__Exercise prompt__. Using the exact wording, repeat every line of the material.

++++++++++

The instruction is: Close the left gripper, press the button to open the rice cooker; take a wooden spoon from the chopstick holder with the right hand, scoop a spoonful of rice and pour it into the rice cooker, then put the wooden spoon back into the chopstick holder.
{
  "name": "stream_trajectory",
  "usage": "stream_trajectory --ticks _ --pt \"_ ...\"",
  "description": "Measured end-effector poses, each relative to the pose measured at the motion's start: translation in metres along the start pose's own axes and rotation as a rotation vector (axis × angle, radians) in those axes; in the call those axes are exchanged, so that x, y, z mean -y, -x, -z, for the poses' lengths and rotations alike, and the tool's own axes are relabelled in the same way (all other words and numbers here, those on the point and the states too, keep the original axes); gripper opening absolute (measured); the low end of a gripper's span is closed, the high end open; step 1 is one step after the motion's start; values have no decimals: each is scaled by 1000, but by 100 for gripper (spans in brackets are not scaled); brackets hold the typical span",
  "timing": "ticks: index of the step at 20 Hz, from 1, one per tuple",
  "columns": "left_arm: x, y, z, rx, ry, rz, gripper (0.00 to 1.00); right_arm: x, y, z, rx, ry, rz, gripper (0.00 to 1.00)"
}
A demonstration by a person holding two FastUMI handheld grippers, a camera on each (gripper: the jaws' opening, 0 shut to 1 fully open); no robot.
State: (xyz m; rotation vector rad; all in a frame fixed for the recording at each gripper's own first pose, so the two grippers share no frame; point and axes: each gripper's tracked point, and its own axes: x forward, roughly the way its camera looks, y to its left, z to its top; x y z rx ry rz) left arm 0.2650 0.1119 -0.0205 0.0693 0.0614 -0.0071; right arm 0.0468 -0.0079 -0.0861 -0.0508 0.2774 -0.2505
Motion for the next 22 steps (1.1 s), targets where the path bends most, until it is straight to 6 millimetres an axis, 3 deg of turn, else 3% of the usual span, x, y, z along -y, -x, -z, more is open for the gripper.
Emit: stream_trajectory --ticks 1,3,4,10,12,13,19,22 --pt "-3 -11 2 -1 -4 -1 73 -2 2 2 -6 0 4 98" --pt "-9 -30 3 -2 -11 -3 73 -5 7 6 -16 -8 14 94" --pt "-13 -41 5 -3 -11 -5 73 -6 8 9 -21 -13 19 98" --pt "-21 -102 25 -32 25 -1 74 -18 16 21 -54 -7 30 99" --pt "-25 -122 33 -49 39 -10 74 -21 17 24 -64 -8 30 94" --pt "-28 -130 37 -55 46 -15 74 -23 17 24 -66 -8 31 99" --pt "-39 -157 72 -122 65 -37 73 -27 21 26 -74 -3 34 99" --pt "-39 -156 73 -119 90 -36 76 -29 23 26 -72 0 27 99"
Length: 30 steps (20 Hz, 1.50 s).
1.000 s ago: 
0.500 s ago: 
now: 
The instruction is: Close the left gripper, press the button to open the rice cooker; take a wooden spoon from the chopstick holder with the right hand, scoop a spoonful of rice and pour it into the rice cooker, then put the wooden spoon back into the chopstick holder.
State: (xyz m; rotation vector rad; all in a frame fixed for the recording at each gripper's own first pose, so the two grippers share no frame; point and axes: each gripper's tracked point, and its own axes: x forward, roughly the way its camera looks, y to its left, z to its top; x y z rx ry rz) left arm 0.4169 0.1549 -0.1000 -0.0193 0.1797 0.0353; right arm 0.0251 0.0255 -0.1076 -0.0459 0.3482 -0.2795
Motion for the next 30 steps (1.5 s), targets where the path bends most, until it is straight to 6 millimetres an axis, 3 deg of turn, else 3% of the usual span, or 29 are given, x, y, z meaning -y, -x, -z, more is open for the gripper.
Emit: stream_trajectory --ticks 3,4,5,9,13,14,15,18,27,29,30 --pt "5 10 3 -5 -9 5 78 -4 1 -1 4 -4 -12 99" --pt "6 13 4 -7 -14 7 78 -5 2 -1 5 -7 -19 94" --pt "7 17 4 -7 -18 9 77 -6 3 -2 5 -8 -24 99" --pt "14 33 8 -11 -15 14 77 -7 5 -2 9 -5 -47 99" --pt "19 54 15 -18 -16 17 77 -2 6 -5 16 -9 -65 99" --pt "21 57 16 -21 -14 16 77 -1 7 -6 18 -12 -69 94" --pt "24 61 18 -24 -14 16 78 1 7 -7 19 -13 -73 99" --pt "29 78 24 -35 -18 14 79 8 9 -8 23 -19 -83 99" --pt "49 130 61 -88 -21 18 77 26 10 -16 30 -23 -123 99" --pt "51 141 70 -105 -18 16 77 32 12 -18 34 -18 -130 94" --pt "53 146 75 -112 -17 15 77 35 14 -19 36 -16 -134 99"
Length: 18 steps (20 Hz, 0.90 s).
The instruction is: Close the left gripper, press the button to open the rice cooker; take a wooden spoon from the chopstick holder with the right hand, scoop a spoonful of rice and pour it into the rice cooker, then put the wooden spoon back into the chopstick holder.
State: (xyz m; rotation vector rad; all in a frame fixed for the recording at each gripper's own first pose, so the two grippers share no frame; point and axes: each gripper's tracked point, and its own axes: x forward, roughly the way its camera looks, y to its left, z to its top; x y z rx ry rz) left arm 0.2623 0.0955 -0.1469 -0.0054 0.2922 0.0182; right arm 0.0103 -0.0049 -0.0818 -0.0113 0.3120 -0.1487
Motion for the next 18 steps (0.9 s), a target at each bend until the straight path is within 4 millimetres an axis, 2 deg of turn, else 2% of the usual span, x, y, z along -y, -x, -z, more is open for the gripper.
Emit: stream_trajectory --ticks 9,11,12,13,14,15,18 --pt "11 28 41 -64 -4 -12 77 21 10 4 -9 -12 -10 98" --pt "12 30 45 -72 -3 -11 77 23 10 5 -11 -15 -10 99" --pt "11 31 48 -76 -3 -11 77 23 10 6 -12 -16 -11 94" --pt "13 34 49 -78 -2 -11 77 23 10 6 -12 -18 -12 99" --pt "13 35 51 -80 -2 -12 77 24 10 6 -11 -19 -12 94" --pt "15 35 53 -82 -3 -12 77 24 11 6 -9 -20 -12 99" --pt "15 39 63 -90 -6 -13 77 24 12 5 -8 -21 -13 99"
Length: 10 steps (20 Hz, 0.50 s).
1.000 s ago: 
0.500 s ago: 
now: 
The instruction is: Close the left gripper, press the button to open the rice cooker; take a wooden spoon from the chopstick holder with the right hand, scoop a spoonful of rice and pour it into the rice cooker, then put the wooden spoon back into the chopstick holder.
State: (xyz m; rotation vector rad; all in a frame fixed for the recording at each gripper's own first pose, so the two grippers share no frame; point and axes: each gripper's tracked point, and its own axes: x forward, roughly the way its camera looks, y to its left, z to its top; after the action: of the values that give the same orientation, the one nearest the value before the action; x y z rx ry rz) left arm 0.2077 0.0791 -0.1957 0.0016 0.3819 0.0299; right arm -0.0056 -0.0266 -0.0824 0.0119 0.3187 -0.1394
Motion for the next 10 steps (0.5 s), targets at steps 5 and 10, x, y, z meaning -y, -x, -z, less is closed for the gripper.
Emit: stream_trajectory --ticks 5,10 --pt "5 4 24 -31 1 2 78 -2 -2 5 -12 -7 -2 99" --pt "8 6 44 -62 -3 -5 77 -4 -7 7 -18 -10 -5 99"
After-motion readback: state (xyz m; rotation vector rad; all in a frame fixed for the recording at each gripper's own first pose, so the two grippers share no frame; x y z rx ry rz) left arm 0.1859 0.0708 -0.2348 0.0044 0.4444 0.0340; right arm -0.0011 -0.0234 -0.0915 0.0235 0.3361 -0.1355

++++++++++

__Exercise answer__.
The instruction is: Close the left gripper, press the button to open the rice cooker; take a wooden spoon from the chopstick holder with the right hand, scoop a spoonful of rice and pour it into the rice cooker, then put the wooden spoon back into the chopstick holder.
{
  "name": "stream_trajectory",
  "usage": "stream_trajectory --ticks _ --pt \"_ ...\"",
  "description": "Measured end-effector poses, each relative to the pose measured at the motion's start: translation in metres along the start pose's own axes and rotation as a rotation vector (axis × angle, radians) in those axes; in the call those axes are exchanged, so that x, y, z mean -y, -x, -z, for the poses' lengths and rotations alike, and the tool's own axes are relabelled in the same way (all other words and numbers here, those on the point and the states too, keep the original axes); gripper opening absolute (measured); the low end of a gripper's span is closed, the high end open; step 1 is one step after the motion's start; values have no decimals: each is scaled by 1000, but by 100 for gripper (spans in brackets are not scaled); brackets hold the typical span",
  "timing": "ticks: index of the step at 20 Hz, from 1, one per tuple",
  "columns": "left_arm: x, y, z, rx, ry, rz, gripper (0.00 to 1.00); right_arm: x, y, z, rx, ry, rz, gripper (0.00 to 1.00)"
}
A demonstration by a person holding two FastUMI handheld grippers, a camera on each (gripper: the jaws' opening, 0 shut to 1 fully open); no robot.
State: (xyz m; rotation vector rad; all in a frame fixed for the recording at each gripper's own first pose, so the two grippers share no frame; point and axes: each gripper's tracked point, and its own axes: x forward, roughly the way its camera looks, y to its left, z to its top; x y z rx ry rz) left arm 0.2650 0.1119 -0.0205 0.0693 0.0614 -0.0071; right arm 0.0468 -0.0079 -0.0861 -0.0508 0.2774 -0.2505
Motion for the next 22 steps (1.1 s), targets where the path bends most, until it is straight to 6 millimetres an axis, 3 deg of turn, else 3% of the usual span, x, y, z along -y, -x, -z, more is open for the gripper.
Emit: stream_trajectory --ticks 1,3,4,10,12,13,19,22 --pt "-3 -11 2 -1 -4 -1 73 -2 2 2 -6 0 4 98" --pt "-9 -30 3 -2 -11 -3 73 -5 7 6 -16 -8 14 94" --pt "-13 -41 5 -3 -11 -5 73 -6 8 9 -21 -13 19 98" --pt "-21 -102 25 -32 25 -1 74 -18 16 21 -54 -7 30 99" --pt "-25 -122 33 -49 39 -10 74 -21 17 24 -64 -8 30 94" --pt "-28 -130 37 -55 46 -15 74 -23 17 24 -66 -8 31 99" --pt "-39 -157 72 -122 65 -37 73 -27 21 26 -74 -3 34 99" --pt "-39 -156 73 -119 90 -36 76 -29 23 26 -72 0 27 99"
Length: 30 steps (20 Hz, 1.50 s).
1.000 s ago: 
0.500 s ago: 
now: 
The instruction is: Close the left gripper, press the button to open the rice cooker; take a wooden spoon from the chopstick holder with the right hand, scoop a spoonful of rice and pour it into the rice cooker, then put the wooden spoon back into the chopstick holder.
State: (xyz m; rotation vector rad; all in a frame fixed for the recording at each gripper's own first pose, so the two grippers share no frame; point and axes: each gripper's tracked point, and its own axes: x forward, roughly the way its camera looks, y to its left, z to its top; x y z rx ry rz) left arm 0.4169 0.1549 -0.1000 -0.0193 0.1797 0.0353; right arm 0.0251 0.0255 -0.1076 -0.0459 0.3482 -0.2795
Motion for the next 30 steps (1.5 s), targets where the path bends most, until it is straight to 6 millimetres an axis, 3 deg of turn, else 3% of the usual span, or 29 are given, x, y, z meaning -y, -x, -z, more is open for the gripper.
Emit: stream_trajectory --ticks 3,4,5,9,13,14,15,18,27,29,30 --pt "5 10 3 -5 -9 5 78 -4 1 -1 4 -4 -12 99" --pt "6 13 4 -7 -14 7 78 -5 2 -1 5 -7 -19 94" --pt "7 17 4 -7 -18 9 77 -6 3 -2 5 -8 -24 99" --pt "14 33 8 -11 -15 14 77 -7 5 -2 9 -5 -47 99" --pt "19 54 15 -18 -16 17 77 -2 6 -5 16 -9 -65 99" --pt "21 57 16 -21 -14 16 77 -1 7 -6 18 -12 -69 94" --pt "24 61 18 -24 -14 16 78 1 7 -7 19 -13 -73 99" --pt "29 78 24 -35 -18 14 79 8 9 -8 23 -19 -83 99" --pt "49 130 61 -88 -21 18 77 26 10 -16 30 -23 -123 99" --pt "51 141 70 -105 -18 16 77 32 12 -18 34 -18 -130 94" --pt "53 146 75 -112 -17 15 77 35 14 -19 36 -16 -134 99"
Length: 18 steps (20 Hz, 0.90 s).
The instruction is: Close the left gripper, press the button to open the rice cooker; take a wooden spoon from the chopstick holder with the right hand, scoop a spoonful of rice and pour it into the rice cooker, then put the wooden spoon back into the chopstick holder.
State: (xyz m; rotation vector rad; all in a frame fixed for the recording at each gripper's own first pose, so the two grippers share no frame; point and axes: each gripper's tracked point, and its own axes: x forward, roughly the way its camera looks, y to its left, z to its top; x y z rx ry rz) left arm 0.2623 0.0955 -0.1469 -0.0054 0.2922 0.0182; right arm 0.0103 -0.0049 -0.0818 -0.0113 0.3120 -0.1487
Motion for the next 18 steps (0.9 s), a target at each bend until the straight path is within 4 millimetres an axis, 2 deg of turn, else 2% of the usual span, x, y, z along -y, -x, -z, more is open for the gripper.
Emit: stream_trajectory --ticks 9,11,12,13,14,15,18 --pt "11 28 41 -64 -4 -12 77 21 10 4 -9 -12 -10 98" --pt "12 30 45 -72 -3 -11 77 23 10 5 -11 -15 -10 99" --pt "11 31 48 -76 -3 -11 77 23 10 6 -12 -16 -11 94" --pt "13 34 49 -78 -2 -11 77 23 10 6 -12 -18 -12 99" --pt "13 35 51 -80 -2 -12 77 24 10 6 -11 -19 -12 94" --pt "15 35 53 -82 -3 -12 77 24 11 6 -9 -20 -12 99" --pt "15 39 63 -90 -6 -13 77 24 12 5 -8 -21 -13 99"
Length: 10 steps (20 Hz, 0.50 s).
1.000 s ago: 
0.500 s ago: 
now: 
The instruction is: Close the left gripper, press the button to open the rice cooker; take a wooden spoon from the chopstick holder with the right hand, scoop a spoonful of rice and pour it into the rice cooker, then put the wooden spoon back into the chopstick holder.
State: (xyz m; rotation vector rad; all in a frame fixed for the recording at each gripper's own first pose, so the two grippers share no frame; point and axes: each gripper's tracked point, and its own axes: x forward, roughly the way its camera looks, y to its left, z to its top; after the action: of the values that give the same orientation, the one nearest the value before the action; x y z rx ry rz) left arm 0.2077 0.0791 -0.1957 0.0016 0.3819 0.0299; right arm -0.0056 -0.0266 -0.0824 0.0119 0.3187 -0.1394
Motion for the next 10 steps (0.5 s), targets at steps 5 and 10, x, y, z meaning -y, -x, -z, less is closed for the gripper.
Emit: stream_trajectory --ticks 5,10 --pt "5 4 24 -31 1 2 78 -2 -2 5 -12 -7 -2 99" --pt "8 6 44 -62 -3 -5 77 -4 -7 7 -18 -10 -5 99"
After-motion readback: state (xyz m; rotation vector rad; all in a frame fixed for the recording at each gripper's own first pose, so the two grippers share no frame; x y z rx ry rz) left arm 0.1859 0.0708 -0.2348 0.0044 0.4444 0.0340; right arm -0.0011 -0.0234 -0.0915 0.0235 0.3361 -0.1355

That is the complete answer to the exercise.